I see the frayed Goody hair band that keeps the List together twisted on the table. The darkness swallows me whole.



When I wake again, I am alone. The sun glows through the blinds, high and hot. Florida.

The television’s on. I squint. The Today show. There’s Matt Lauer talking into the camera. Behind him in Midtown Manhattan, grinning tourists are saying hey to everyone back in Missouri and Texas and Arkansas.

I make a noise and suck in my breath. It’s a croak. My voice feels like driving on gravel sounds.

I turn my head to look for a call button, a phone, something. It’s work. My neck is fossilized. In the hallway, a wheelchair moves at a clip, propelled by a kid with a crew cut. A nurse swishes by in purple scrubs. Lisa Greaph. But it’s not her.

I lift my right arm. The elbow pops painfully. Skinny. Not mine. I put my hand to my face, press my jaw. Nothing. I can’t feel it.

I can move my legs a little, the right better than the left. There’s the rustling of plastic. It’s a tube, trailing off the side of my bed. It goes into a clear pouch. I feel flayed open between the legs.

On the side rail, a button reading NURSE’S CALL. I pick up my bad arm with my good arm and mash the button with my knuckle. A moment later, there’s the cork-beat-cork of sneakers. A nurse pops up, smiles thinly at me. “Well, look who’s awake.”

She comes over, hands on her hips, checks a monitor. The liquid in the bag tied to the bed slat is the color of Gatorade. “You know how long you been out on us? A whole week. That’s right.”

I try to speak. My mouth is melting down my face.

“What is it, hon.” She leans into me, puts her fingers on my arm, cool and dry.

I realize the bag of pee is mine and start to cry.

“Oh, hon,” she says. “Don’t you cry. Your friend is gonna be so happy to hear you’re awake. We’re gonna call her right now.”



Mel comes jogging into the room at lunch, her hair sticking straight up, blond grown out to the tips, glasses smudged. “Aw shit,” she yells, “Kisses is back!” She lifts her arm in the air, comes at me, slings onto the bed, then remembers herself and hugs me gingerly. Tobacco, engine oil, something else—the faint, woodsy tang of oil pencils.

For the first time since I woke up, I’m happy to be conscious.



It was a subarachnoid hemorrhagic stroke, caused by an artery on the brain that broke and bled. There’s no one reason for this; the causes are myriad. The doctor disinterestedly ticks off the risk factors: You binge-drink? You smoke?

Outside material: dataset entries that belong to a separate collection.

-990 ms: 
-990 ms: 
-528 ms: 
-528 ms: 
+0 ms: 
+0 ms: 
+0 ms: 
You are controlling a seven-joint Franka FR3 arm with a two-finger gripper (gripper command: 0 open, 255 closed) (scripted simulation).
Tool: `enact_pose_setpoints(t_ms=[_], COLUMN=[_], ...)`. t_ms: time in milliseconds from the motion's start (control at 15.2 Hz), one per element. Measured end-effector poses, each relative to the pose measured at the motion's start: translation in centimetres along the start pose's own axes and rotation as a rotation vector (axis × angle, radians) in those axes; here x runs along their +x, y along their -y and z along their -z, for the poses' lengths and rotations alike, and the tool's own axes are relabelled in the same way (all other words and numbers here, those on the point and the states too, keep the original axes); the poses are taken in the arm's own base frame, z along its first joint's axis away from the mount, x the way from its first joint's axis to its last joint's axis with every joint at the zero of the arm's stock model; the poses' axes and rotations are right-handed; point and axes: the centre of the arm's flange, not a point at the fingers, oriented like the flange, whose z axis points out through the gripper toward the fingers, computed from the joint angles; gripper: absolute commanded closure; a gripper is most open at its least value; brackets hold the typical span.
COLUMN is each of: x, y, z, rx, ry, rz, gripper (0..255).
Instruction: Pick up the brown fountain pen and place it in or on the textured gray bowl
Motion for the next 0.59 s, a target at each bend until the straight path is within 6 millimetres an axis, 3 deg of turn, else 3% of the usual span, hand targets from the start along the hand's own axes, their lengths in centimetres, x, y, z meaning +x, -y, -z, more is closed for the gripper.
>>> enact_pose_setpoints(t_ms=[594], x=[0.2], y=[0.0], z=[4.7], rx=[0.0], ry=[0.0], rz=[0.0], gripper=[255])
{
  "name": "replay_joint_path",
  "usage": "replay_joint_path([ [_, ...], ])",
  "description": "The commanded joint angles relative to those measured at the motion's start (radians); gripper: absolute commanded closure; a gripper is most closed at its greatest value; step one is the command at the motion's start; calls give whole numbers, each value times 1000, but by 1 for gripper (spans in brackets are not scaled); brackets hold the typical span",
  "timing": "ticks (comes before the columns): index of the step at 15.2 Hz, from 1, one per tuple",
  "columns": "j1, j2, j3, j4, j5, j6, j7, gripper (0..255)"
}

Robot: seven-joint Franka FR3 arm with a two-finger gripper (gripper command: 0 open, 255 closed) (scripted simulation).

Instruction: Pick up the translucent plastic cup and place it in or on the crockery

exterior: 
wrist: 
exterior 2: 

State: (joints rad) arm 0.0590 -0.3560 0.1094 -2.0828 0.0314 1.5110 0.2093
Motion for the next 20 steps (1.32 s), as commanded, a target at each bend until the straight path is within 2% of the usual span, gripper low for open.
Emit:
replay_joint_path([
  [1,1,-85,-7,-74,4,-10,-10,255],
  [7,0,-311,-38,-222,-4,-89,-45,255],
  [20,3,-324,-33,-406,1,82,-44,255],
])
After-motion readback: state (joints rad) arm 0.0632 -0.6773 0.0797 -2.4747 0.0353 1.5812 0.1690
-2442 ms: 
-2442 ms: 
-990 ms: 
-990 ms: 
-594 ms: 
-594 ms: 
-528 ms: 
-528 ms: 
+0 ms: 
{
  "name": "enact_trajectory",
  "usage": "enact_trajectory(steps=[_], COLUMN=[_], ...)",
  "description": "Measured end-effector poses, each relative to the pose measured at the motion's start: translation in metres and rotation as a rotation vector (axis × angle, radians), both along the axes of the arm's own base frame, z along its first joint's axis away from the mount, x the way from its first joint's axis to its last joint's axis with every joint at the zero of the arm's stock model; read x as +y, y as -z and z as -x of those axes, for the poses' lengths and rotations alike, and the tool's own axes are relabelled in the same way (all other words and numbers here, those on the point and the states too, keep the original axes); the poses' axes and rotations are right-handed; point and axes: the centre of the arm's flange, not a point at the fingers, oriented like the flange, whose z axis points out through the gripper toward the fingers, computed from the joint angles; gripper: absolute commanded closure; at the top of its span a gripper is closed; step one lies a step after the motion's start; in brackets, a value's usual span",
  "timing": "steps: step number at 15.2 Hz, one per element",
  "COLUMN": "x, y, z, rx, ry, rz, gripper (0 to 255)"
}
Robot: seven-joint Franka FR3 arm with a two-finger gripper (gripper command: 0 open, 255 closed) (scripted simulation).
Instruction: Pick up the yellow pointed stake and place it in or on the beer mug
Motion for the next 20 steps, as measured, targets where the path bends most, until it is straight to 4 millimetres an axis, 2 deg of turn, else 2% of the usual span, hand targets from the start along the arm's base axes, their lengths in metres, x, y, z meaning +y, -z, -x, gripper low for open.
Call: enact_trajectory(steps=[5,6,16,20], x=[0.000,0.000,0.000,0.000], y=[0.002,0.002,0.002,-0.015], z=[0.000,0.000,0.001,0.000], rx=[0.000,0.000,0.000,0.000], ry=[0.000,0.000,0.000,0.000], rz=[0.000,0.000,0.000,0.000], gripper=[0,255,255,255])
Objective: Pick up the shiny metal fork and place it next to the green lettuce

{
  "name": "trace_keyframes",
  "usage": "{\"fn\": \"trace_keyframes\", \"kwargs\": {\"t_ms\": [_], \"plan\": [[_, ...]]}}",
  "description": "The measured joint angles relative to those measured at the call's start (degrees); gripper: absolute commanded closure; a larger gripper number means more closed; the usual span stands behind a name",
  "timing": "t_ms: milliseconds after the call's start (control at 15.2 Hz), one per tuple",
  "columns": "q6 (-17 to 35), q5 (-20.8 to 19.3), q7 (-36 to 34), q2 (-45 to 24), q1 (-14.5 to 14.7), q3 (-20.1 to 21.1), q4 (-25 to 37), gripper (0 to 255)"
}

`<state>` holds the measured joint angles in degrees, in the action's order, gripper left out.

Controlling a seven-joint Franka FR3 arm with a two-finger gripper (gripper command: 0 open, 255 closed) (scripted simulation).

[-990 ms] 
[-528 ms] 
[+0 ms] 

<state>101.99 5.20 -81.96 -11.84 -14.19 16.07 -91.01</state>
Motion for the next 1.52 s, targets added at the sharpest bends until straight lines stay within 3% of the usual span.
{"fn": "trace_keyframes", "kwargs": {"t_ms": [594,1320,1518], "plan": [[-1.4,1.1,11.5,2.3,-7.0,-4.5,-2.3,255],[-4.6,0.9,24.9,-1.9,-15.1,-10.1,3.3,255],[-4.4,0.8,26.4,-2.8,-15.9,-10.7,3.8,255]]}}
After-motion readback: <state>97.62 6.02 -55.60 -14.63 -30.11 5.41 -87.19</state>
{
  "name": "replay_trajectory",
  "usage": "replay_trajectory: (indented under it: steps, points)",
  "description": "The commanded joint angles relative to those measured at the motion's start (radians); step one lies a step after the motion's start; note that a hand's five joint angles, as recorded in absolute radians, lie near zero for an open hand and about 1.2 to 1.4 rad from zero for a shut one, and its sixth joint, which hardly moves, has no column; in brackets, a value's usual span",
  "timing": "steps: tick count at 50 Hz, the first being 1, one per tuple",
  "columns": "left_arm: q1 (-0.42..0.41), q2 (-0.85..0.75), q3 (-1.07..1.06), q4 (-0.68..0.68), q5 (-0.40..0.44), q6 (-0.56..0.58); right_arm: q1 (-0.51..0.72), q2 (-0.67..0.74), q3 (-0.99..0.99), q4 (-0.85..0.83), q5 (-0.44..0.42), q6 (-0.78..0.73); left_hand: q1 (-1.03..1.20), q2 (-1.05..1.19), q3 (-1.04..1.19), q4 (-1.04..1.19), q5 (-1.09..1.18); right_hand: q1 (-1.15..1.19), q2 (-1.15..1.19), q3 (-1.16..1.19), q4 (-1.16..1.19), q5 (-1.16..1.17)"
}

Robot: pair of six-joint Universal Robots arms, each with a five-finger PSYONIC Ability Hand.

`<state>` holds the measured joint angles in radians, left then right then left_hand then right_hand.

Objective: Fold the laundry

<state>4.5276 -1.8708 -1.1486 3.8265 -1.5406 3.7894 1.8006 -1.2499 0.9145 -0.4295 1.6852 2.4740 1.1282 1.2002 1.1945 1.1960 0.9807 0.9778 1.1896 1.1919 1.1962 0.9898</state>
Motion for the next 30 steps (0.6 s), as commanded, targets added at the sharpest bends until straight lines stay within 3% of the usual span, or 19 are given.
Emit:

You take speed? You stressed? Family history of fatasses and alcoholics? Yes, yes, yes. I’m told I should have gone to the hospital back in Brooklyn, when the pain started. That I could have died on the plane.

The bleeding was mild to middling, even, not as severe as it could have been. I was, apparently, very lucky. I will regain a lot. I could become fully functioning again. Maybe. The doctors are quick to insist that they don’t know when, and they don’t really know how much “almost full use” is. I am told we will “spur on natural neurological recovery with rehabilitation efforts.”